- _EXERCISE_: Gather from the material every line that contains the string "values".

- _RECORDED INFORMATION_:

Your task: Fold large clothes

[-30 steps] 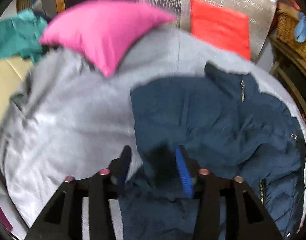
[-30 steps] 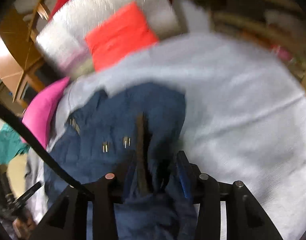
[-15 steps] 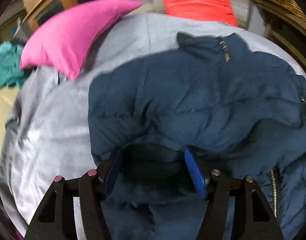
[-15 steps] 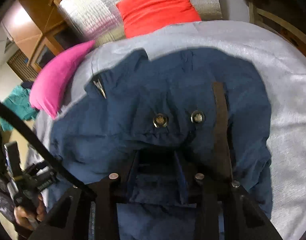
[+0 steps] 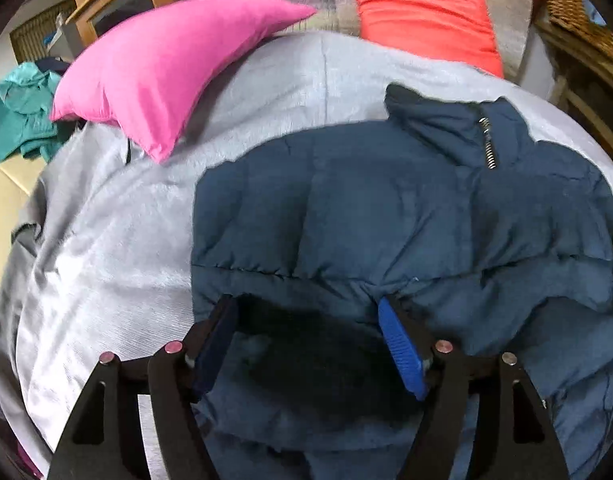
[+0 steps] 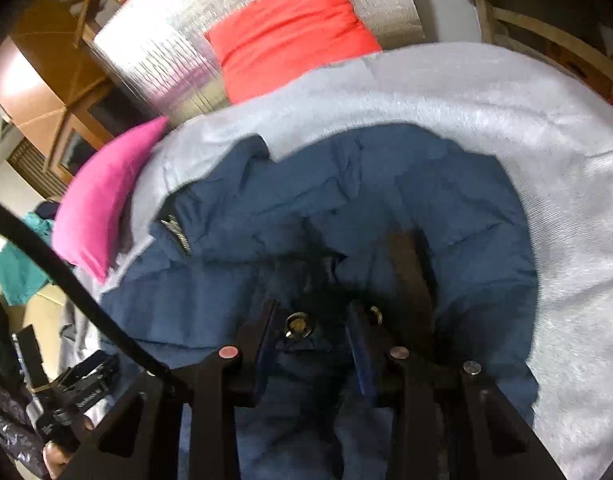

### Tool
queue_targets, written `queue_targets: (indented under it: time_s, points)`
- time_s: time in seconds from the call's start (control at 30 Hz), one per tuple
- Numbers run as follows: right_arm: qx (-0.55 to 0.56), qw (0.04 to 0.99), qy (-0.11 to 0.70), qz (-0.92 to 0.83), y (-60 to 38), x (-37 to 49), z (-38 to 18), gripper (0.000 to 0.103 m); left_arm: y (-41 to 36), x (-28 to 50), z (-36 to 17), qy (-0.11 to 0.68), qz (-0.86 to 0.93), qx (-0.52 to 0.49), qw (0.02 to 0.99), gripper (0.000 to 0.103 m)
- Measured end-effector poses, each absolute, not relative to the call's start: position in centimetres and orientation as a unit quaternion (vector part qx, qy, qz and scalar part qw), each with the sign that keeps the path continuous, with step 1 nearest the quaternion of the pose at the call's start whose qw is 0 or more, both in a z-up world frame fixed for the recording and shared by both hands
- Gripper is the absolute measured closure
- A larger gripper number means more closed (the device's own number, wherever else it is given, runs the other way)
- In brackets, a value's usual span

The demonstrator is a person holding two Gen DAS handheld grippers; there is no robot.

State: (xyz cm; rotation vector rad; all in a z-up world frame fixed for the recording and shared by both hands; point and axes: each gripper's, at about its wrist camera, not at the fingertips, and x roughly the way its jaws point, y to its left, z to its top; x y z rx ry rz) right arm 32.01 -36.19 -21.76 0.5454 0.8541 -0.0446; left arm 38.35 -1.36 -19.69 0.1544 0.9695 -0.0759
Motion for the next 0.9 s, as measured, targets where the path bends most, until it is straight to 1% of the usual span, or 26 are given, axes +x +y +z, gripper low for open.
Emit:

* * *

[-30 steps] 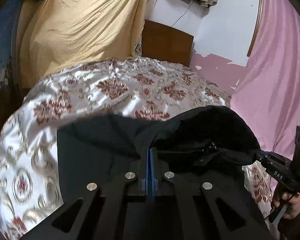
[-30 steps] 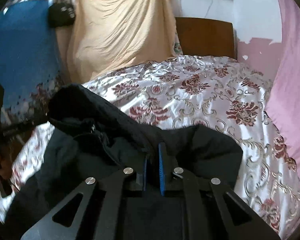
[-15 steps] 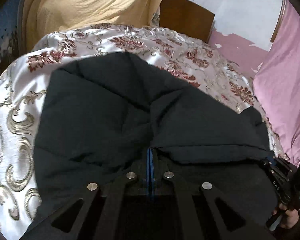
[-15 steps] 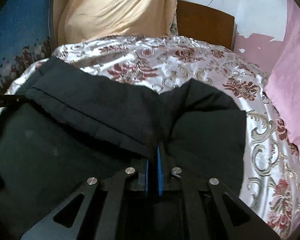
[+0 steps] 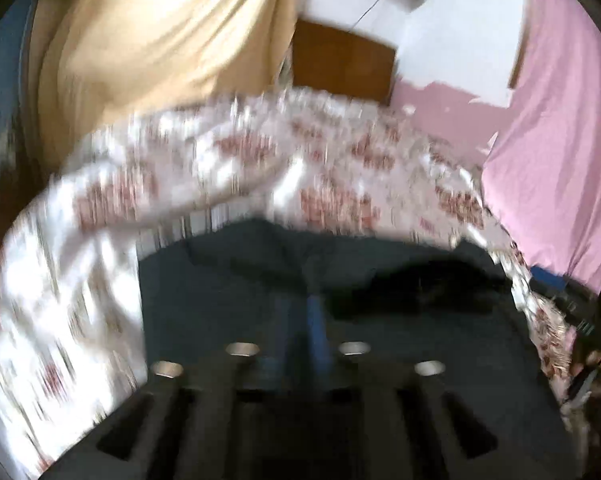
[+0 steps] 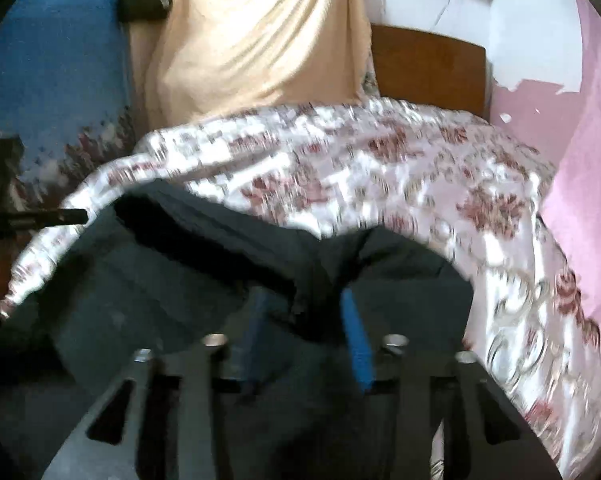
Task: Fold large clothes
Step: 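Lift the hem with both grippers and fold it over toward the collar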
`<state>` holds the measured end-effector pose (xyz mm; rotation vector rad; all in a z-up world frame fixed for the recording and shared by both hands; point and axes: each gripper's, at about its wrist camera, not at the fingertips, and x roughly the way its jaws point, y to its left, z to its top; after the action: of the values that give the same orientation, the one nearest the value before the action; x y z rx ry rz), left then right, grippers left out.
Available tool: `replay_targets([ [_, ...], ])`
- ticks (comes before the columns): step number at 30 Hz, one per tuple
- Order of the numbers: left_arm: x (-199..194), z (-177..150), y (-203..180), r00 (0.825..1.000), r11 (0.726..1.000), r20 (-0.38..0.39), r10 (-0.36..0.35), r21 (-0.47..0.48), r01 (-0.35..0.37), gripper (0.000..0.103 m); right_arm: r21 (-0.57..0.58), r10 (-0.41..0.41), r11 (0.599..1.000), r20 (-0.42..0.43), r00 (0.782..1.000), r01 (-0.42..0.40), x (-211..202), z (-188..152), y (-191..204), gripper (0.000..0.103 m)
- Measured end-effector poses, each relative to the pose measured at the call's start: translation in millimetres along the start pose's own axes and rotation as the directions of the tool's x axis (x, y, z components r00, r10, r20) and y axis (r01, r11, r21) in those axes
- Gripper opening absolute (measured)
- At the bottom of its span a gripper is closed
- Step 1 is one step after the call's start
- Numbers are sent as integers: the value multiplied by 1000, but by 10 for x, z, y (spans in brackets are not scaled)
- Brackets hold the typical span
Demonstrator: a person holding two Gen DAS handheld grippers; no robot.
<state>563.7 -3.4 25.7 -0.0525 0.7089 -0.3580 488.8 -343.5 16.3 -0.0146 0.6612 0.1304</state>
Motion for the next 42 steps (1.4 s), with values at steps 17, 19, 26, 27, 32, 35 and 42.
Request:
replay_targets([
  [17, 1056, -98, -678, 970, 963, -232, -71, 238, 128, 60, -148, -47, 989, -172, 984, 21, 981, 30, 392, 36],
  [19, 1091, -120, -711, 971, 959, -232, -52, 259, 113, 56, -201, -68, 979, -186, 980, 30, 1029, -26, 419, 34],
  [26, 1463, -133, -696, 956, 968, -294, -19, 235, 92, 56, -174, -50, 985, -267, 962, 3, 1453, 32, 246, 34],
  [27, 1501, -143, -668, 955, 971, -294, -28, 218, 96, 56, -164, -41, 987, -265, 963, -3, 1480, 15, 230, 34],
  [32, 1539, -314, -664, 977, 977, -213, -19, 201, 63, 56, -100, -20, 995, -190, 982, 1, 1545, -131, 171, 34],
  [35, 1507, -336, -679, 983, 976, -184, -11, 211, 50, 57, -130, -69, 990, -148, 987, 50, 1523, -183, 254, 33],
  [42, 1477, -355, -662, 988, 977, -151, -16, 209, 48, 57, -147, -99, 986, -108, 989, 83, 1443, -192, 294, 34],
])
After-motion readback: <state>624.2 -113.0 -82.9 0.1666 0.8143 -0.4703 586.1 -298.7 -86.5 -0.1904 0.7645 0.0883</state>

- _TASK RESPONSE_:
`<state>` holds the measured end-effector pose (xyz mm; rotation vector rad; all in a z-up world frame fixed for the recording and shared by both hands; point and axes: each gripper's, at about its wrist camera, not at the fingertips, and x roughly the way its jaws point, y to its left, z to its top; after the action: of the values that give the same orientation, the one nearest the value before the action; x y z rx ry rz), left then right, grippers left out.
Motion for the next 42 steps (1.4 s), with values at steps 17, 19, 26, 27, 32, 35 and 42.

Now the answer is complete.